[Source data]
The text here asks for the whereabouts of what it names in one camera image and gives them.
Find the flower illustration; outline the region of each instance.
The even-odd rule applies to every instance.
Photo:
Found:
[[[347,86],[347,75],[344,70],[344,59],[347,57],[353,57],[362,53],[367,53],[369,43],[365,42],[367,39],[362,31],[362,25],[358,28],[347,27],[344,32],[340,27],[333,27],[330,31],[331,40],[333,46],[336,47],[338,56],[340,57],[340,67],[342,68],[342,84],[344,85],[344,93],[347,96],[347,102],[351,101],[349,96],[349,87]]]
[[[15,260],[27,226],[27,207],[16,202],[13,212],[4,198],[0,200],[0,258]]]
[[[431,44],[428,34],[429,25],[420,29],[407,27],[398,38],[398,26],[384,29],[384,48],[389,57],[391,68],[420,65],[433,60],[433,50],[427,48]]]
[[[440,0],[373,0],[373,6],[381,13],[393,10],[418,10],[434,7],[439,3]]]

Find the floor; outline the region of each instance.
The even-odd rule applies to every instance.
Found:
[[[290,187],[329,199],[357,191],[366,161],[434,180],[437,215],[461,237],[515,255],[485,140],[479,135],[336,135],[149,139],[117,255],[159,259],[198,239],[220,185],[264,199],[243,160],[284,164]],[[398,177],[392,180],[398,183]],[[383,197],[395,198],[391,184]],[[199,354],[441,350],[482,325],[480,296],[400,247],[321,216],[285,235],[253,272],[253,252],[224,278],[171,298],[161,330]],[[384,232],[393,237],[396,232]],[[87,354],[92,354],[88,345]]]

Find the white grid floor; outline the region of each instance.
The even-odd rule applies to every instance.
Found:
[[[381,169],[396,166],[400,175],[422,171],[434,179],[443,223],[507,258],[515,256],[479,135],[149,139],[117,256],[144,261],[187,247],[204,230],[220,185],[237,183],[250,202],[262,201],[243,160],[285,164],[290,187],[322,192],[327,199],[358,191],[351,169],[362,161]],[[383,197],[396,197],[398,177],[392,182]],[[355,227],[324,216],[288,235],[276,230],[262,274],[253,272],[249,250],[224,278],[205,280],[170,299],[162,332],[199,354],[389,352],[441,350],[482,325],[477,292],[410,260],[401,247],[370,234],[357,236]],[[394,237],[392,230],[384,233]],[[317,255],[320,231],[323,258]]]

> **Action item**: An exact copy of every record above is needed. Write it out word for word.

> **Answer space**:
The text here asks for the whereabouts of what it names in one camera image and gives them.
Find the flower illustration; outline the region of each instance.
The even-odd rule applies to every instance.
Photo:
Found:
[[[347,86],[347,75],[344,70],[344,59],[347,57],[353,57],[362,53],[367,53],[369,43],[365,42],[367,39],[362,31],[362,25],[358,28],[347,27],[344,32],[340,27],[333,27],[330,31],[331,40],[333,46],[336,47],[338,56],[340,57],[340,67],[342,68],[342,84],[344,85],[344,93],[347,96],[347,102],[351,101],[349,96],[349,87]]]
[[[15,260],[27,226],[27,207],[16,202],[13,212],[4,198],[0,200],[0,258]]]
[[[431,44],[428,34],[429,25],[420,29],[407,27],[398,38],[398,26],[384,29],[384,48],[389,57],[391,68],[420,65],[433,60],[433,50],[427,48]]]
[[[440,0],[373,0],[373,6],[381,13],[393,10],[418,10],[434,7],[439,3]]]

Find the floor; outline the region of each instance.
The even-odd rule applies to every instance.
Found:
[[[290,187],[329,199],[357,191],[366,161],[434,180],[437,215],[461,237],[515,255],[485,140],[479,135],[336,135],[149,139],[117,255],[159,259],[198,239],[220,185],[264,199],[243,160],[284,164]],[[398,177],[392,180],[398,183]],[[383,197],[395,198],[391,184]],[[199,354],[441,350],[482,325],[480,296],[400,247],[321,216],[285,235],[253,272],[253,252],[224,278],[171,298],[161,330]],[[384,232],[393,237],[396,232]],[[87,354],[92,354],[88,345]]]

Find the white grid floor; outline the region of each instance.
The even-odd rule applies to every instance.
Found:
[[[381,169],[396,166],[400,175],[422,171],[434,179],[443,223],[507,258],[515,256],[479,135],[149,139],[117,256],[144,261],[187,247],[204,230],[220,185],[237,183],[250,202],[262,201],[243,160],[285,164],[290,187],[322,192],[327,199],[358,191],[351,169],[362,161]],[[383,197],[396,197],[398,177],[392,182]],[[355,227],[324,216],[288,235],[276,230],[262,274],[253,272],[249,250],[224,278],[205,280],[170,299],[162,332],[199,354],[389,352],[441,350],[482,325],[477,292],[410,260],[401,247],[370,234],[357,236]],[[394,237],[392,230],[384,233]],[[317,255],[320,231],[323,258]]]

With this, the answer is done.